(Records drawn from a dataset)
* * *

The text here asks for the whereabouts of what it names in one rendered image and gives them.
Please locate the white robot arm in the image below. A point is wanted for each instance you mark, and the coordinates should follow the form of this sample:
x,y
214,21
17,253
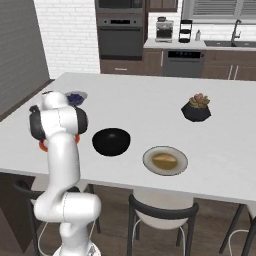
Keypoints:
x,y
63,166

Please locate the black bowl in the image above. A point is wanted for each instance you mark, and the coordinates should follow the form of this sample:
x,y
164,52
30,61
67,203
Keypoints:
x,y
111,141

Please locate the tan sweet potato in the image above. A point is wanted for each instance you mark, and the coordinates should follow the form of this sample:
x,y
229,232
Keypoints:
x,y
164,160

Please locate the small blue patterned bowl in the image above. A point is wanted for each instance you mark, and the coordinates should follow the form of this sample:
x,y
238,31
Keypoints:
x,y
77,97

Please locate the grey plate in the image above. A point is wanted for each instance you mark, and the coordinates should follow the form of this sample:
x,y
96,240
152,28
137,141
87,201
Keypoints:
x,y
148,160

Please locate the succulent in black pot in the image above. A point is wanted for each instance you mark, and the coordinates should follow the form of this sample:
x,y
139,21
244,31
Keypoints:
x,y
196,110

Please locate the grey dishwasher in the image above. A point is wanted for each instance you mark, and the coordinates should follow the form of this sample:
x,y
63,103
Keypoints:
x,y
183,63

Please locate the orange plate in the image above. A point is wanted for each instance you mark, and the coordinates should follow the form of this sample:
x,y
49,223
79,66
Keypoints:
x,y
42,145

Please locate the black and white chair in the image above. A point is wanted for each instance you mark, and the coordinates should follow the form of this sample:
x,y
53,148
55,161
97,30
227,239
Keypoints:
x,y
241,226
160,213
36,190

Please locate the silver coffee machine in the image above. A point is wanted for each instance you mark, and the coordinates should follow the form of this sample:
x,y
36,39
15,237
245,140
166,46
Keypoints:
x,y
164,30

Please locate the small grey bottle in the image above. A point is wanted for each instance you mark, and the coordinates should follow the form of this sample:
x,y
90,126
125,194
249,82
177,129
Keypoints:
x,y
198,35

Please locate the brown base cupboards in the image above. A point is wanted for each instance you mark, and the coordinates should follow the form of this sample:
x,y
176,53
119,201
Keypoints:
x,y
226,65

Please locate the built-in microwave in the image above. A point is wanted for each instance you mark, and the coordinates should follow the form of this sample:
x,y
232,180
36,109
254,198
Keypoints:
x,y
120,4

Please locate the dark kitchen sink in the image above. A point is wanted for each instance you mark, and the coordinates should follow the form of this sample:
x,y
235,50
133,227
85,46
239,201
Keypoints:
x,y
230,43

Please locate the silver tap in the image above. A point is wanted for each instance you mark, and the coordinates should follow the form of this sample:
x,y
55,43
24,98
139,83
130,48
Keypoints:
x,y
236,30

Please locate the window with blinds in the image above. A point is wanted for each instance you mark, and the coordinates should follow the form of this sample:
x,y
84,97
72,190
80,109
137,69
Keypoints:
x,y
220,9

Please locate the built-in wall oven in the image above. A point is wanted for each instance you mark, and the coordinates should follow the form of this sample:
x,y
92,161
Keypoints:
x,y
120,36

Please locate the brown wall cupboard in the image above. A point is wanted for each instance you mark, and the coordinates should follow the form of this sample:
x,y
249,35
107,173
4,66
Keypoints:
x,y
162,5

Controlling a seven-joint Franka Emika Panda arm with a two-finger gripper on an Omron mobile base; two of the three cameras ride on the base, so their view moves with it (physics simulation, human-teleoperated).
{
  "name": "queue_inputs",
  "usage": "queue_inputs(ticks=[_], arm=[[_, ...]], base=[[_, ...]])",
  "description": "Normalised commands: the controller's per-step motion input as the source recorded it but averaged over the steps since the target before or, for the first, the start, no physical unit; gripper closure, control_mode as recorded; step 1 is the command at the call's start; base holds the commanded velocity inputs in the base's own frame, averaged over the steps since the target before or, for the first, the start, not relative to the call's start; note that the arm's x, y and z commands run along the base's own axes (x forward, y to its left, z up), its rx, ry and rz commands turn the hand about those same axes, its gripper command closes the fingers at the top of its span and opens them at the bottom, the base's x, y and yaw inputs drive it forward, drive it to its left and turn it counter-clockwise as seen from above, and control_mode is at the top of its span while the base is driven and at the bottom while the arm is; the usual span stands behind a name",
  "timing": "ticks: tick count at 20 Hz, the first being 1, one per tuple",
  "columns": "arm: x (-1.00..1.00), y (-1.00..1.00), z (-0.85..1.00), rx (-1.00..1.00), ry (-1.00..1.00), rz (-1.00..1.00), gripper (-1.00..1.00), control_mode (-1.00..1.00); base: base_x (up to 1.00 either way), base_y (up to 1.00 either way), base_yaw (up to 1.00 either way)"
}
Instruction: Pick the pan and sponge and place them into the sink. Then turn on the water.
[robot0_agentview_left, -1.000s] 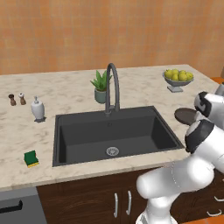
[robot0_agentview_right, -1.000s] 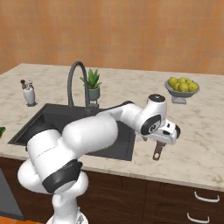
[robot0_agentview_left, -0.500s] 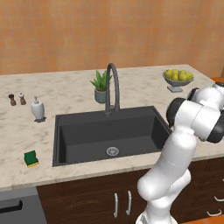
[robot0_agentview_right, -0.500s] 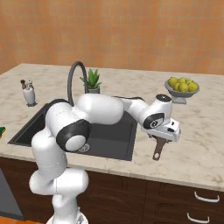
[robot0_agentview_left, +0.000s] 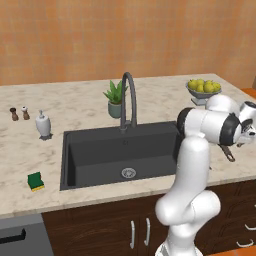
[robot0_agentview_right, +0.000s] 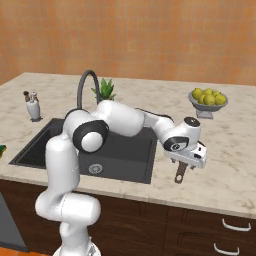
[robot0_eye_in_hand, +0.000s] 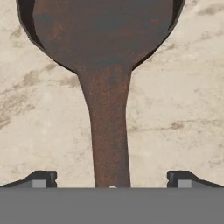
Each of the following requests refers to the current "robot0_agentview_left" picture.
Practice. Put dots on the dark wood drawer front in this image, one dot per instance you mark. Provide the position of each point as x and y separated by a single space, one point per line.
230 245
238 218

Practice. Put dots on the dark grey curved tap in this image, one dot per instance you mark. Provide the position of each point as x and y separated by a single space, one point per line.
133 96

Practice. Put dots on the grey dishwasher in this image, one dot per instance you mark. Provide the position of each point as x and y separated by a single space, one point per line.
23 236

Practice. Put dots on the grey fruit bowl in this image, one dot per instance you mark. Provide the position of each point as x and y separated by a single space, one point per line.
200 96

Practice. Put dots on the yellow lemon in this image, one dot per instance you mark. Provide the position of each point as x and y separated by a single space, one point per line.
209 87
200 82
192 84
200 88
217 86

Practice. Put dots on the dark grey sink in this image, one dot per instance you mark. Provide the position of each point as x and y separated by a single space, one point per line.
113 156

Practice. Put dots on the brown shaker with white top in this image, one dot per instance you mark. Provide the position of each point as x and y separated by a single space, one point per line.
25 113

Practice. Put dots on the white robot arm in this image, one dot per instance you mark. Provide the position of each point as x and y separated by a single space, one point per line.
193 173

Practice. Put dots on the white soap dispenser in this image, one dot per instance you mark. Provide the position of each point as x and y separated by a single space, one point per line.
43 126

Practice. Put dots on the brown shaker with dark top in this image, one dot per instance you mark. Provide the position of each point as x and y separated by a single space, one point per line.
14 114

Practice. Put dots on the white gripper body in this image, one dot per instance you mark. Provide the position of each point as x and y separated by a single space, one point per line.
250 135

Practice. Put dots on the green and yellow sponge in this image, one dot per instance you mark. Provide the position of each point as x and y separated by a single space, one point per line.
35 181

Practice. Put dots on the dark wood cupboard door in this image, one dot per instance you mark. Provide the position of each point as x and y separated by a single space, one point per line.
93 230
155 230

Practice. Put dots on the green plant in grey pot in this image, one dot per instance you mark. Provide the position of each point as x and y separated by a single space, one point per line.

* * *

[Work item] Report the number of lines above that contain the word "ticks", and only that number.

[Reply to the task] 2